Where are all the RAGs?

Over the past month, we have talked to more than 30 RAG builders in many different verticals from all over the world about their use cases and pain points. Here is what we learned.

Main Use Cases: From Expert Chatbots to Document Extraction

As companies explore the potential of AI for their enterprises, they are focused on building RAGs (Retrieval-Augmented Generations) on top of their own data. The primary use cases include:

Expert Chatbots
Specialized chatbots designed to provide information on an expert domain, promising to make employees more efficient by expediting information-seeking tasks.
Task-Specific Solutions
Using LLMs not as conversational UIs but to solve specific employee tasks, such as automatically distilling reports with a specific structure from multiple input sources.
Document Information Extraction
Extracting structured information from documents.
Website Chatbots
Providing high-level information sourced from a website for customers and visitors.

Pain Points: Retrieval and Chunking Hurt the Most, Hallucinations Less So

1. Retrieval and Chunking is Hard to Get Right

Developers frequently struggle to:

Determine the right strategy for chunking data and adding metadata.
Retrieve relevant chunks from queries.

Issues include:

Relevant chunks being distant from the query in embeddings.
Questions requiring reasoning across multiple chunks.
Relevant context being cut off during chunking, leading to incorrect LLM answers.

Key Practices:
Successful developers create custom data-specific chunking algorithms and annotate chunks with extracted metadata. Over-retrieving and re-ranking are common strategies, while fine-tuning embeddings remains unexplored.

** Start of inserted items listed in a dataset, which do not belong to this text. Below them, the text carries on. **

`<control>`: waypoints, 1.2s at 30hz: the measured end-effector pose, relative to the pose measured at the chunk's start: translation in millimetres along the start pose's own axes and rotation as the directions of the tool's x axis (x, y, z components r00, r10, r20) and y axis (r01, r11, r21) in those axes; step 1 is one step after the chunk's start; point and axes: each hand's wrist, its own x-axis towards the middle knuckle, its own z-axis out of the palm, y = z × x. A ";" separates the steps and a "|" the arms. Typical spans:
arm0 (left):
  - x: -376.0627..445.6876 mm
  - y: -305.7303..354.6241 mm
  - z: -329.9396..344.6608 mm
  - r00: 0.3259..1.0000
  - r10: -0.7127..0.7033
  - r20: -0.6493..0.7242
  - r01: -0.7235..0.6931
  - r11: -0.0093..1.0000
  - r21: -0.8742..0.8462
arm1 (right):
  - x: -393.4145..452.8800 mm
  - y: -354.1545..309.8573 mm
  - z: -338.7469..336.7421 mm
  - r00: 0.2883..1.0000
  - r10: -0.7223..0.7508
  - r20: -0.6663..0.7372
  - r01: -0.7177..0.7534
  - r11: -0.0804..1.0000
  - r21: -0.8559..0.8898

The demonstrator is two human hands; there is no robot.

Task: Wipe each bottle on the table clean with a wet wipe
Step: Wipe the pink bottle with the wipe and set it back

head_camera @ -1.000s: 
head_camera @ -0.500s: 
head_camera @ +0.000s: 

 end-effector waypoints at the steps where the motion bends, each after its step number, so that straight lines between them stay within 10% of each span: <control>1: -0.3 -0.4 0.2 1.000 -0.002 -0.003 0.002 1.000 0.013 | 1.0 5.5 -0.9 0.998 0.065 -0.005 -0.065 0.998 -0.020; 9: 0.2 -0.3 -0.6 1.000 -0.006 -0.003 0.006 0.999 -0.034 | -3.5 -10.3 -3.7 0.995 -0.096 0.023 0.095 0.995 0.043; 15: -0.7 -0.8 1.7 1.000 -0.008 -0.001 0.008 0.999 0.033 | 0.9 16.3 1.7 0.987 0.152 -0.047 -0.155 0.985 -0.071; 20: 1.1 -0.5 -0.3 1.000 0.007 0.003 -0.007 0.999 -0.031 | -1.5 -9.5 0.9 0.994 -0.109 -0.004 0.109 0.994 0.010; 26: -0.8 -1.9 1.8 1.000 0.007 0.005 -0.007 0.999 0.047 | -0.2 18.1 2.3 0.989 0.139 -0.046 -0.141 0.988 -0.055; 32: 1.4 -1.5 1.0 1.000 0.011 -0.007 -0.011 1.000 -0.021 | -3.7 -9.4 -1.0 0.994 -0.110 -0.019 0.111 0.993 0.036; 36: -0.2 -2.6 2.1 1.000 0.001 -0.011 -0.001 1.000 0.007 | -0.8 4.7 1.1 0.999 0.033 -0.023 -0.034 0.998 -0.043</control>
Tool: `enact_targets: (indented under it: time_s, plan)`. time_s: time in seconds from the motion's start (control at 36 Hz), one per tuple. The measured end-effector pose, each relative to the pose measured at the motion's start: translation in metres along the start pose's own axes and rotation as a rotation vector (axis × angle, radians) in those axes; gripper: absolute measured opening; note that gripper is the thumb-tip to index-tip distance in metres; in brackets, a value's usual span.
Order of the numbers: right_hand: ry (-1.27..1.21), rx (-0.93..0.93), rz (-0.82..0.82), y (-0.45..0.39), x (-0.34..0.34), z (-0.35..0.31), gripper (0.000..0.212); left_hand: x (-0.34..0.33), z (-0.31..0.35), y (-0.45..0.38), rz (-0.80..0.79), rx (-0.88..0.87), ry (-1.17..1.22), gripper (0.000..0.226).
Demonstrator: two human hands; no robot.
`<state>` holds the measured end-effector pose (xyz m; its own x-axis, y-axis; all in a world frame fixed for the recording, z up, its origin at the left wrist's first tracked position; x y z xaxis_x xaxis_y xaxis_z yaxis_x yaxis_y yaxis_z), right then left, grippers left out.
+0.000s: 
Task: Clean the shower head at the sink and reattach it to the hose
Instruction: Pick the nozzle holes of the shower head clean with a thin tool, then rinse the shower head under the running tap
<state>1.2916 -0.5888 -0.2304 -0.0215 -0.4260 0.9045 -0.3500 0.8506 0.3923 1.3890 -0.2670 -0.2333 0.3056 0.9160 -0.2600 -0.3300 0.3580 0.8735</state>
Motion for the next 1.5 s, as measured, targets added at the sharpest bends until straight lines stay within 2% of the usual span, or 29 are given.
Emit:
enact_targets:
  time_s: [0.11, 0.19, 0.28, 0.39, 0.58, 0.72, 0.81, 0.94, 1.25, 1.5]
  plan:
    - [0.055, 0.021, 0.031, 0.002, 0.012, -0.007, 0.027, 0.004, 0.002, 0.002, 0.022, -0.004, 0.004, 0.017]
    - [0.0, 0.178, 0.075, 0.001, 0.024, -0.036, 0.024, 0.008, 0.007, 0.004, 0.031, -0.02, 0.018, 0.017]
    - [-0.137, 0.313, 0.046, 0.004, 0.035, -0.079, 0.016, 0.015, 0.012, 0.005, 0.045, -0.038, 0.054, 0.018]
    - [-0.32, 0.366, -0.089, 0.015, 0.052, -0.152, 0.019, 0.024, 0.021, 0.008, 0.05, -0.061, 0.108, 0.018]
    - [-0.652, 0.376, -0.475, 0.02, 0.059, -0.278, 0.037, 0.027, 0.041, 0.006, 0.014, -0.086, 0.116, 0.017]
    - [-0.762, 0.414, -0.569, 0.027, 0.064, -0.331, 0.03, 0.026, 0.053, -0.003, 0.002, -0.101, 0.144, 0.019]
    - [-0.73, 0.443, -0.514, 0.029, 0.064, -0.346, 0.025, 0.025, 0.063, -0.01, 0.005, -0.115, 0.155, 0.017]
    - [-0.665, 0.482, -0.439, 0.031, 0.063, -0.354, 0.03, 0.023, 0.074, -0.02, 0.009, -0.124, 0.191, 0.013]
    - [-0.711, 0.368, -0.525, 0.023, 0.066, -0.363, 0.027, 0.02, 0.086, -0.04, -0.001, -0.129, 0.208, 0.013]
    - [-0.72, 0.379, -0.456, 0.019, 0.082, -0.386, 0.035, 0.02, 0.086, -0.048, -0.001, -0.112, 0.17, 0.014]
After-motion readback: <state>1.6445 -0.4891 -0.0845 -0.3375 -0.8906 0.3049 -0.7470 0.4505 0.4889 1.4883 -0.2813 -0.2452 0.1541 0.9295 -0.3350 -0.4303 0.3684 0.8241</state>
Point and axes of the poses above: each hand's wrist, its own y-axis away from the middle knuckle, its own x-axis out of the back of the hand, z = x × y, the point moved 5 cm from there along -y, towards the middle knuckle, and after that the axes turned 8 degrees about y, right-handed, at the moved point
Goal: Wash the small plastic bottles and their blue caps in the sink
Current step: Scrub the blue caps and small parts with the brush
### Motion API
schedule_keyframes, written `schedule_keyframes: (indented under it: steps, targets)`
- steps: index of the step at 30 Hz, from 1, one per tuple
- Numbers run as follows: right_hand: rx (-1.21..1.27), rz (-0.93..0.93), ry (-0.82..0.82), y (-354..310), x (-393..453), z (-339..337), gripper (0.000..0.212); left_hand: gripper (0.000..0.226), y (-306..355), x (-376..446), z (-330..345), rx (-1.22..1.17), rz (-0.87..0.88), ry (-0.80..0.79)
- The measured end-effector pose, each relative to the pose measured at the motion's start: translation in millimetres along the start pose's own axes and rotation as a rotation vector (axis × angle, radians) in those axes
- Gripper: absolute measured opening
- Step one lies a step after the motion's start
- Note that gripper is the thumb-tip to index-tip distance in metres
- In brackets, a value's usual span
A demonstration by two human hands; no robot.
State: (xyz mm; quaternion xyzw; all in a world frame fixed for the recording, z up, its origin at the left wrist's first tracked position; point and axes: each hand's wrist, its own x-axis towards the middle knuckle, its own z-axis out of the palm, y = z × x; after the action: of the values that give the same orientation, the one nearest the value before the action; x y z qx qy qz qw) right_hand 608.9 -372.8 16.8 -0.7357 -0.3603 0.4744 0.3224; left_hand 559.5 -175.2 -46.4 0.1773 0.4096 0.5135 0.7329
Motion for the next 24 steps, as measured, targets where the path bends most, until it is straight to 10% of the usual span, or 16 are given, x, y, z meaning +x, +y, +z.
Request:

2. Streamlining Evaluations Will Save Time

Developers manually evaluate RAG output for different configurations.
Debugging errors manually using a few queries makes the process slow and error-prone.
There’s a demand for tooling to systematically evaluate systems, enabling simultaneous experiments and informed quality improvements.

3. Input Parsing is Unsolved

Many inputs are in formats like PDFs, tables, or infographics.
Parsing and structuring such data for LLMs remains a significant challenge.
Even simple tasks like extracting titles and sections for context augmentation are complex.

Current State:
While LLMs handle semi-structured outputs better than before, poor parsing can confuse generative processes.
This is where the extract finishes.